■ What you should do
Exactly reproduce all the records, keeping pictures out of the copy.

(Dataset records)
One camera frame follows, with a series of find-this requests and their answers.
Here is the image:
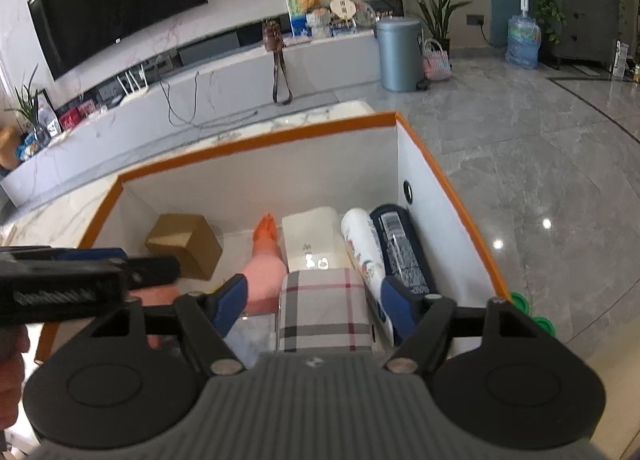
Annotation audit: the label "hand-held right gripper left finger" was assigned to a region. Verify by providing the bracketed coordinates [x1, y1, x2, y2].
[90, 274, 248, 375]

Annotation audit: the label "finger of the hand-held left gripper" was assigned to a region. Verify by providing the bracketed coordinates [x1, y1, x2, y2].
[0, 246, 128, 263]
[122, 255, 182, 291]

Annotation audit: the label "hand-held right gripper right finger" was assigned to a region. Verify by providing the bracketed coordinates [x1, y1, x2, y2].
[381, 276, 566, 375]

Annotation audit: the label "large pink case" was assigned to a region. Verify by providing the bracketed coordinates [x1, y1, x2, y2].
[127, 287, 181, 348]

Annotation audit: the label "brown cardboard box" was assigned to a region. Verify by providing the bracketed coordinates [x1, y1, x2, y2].
[145, 213, 224, 281]

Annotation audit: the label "silver box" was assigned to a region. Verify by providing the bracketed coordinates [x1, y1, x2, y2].
[222, 313, 281, 358]

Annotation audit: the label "dark blue tube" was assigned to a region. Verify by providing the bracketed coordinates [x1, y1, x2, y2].
[369, 204, 438, 298]

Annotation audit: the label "orange cardboard box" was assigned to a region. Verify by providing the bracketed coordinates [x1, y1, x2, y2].
[37, 111, 513, 366]

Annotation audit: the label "white cream tube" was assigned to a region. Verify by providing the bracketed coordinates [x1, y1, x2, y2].
[341, 207, 396, 341]

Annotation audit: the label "plaid case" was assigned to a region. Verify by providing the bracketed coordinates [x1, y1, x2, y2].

■ Task response
One camera frame follows, with a series of find-this requests and their answers.
Here is the image:
Annotation audit: the label "hand-held right gripper left finger" was assigned to a region. Verify by providing the bracketed coordinates [x1, y1, x2, y2].
[90, 274, 248, 375]

Annotation audit: the label "finger of the hand-held left gripper" was assigned to a region. Verify by providing the bracketed coordinates [x1, y1, x2, y2].
[0, 246, 128, 263]
[122, 255, 182, 291]

Annotation audit: the label "hand-held right gripper right finger" was assigned to a region. Verify by providing the bracketed coordinates [x1, y1, x2, y2].
[381, 276, 566, 375]

Annotation audit: the label "large pink case" was assigned to a region. Verify by providing the bracketed coordinates [x1, y1, x2, y2].
[127, 287, 181, 348]

Annotation audit: the label "brown cardboard box" was assigned to a region. Verify by providing the bracketed coordinates [x1, y1, x2, y2].
[145, 213, 224, 281]

Annotation audit: the label "silver box" was assigned to a region. Verify by providing the bracketed coordinates [x1, y1, x2, y2].
[222, 313, 281, 358]

Annotation audit: the label "dark blue tube" was assigned to a region. Verify by providing the bracketed coordinates [x1, y1, x2, y2].
[369, 204, 438, 298]

Annotation audit: the label "orange cardboard box" was assigned to a region. Verify by providing the bracketed coordinates [x1, y1, x2, y2].
[37, 111, 513, 366]

Annotation audit: the label "white cream tube" was assigned to a region. Verify by providing the bracketed coordinates [x1, y1, x2, y2].
[341, 207, 396, 341]

Annotation audit: the label "plaid case" was assigned to a region. Verify by providing the bracketed coordinates [x1, y1, x2, y2].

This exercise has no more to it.